Sign #9: You're Open to Using Innovative and Cutting Edge Solutions to Achieve the Same or Better Results

If you're open to using innovative and cutting edge solutions to gain a competitive edge, then you should invest in defined contribution. Defined contribution health benefits is not a new strategy, but it is really taking off now due to health reform's advantages to individual health insurance (guaranteed-issue and health insurance tax credits).

Defined contribution is a big buzzword in the health insurance industry because it is a straight forward approach to health benefits that achieves results. At the same time it can be a controversial approach because it is a major shift in how employers offer health benefits. 
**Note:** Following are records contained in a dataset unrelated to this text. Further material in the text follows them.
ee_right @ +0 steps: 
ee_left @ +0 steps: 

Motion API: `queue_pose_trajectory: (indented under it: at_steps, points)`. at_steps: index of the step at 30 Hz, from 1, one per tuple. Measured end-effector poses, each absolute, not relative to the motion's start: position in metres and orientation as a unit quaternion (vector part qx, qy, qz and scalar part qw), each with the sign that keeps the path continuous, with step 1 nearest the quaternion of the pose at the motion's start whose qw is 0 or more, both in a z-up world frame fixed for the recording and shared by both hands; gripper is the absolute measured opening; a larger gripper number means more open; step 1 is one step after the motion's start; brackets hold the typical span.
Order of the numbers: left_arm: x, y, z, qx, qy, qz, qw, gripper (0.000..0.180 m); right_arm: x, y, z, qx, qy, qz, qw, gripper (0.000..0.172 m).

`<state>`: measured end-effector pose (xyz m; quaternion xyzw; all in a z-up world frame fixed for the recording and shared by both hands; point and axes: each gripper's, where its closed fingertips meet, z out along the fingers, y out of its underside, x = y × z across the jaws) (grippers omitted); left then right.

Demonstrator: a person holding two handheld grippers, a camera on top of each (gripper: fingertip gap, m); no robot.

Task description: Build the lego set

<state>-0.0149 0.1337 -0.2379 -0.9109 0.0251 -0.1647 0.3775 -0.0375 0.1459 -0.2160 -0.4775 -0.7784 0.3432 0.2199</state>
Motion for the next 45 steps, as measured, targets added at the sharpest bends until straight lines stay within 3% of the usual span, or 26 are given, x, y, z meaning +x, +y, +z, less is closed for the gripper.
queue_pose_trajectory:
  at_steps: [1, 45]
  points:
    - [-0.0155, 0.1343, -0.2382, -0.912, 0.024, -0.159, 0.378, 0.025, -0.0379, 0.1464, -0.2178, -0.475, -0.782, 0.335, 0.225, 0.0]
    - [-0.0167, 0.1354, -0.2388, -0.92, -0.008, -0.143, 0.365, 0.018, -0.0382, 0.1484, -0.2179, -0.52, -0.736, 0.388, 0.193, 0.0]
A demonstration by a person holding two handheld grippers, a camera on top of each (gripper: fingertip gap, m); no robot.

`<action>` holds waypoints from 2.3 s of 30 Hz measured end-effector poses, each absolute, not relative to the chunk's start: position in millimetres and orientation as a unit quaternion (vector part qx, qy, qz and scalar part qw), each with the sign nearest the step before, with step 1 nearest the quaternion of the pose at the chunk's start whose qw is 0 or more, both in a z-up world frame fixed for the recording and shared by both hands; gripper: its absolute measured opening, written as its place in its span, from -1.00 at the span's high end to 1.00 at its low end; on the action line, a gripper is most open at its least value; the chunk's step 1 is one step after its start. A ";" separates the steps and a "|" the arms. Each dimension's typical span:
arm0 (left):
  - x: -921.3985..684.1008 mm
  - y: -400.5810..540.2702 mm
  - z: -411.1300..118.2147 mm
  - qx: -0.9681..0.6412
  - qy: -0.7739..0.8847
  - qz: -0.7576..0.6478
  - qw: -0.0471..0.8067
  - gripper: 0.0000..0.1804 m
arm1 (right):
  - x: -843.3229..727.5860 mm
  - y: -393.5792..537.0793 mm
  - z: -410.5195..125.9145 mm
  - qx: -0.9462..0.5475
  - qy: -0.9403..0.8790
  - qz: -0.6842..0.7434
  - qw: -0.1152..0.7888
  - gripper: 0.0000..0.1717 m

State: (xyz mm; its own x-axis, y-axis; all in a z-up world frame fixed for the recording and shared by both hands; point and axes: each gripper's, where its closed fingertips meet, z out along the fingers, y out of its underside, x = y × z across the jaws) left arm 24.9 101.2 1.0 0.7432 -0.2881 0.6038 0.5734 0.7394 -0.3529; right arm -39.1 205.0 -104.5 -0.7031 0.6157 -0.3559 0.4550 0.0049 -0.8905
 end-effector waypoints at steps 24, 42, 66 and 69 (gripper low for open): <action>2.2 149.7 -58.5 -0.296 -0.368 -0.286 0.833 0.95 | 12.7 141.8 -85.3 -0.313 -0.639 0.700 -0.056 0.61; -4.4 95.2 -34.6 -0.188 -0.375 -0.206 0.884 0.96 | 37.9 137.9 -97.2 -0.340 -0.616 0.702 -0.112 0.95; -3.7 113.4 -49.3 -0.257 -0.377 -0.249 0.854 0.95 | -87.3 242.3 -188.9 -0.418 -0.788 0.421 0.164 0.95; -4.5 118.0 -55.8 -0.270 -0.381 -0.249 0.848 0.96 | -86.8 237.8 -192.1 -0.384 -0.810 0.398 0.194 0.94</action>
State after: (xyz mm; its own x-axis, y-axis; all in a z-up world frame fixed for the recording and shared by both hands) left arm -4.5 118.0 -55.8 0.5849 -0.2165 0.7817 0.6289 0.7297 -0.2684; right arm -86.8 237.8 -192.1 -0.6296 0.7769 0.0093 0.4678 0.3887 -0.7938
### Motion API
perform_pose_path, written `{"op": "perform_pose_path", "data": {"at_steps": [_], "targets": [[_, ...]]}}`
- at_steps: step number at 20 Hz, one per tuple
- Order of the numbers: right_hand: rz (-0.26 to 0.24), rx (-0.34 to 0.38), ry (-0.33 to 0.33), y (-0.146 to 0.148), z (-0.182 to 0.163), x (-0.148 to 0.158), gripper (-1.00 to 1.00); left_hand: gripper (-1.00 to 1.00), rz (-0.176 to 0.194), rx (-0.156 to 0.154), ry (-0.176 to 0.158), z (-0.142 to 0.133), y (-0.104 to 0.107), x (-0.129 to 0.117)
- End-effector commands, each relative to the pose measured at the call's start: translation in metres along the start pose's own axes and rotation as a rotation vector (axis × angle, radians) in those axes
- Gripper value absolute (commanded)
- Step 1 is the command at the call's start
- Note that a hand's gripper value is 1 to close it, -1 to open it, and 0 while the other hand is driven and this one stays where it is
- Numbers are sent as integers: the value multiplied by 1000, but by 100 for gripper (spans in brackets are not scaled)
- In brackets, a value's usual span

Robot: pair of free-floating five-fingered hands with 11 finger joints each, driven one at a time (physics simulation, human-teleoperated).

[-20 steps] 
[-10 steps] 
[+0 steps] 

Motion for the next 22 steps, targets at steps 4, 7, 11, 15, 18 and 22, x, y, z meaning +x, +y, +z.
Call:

Businesses who see the benefits and take advantage of a defined contribution approach are on the forefront of this new health benefits trend that is soon to become mainstream for small and mid-size employers across the U.S..

Sign #10: Your Employees Have Diverse Medical Needs

Lastly, you should invest in defined contribution health benefits if your employees have a diverse medical and coverage needs. With traditional group health insurance, it's most common for small businesses to offer one health plan. Businesses with diverse health needs have a hard time meeting the needs of employees with a one-size-fits-all plan.

With defined contribution health benefits, employees can work with a health insurance broker to purchase any health plan from any carrier, with access to their preferred doctors.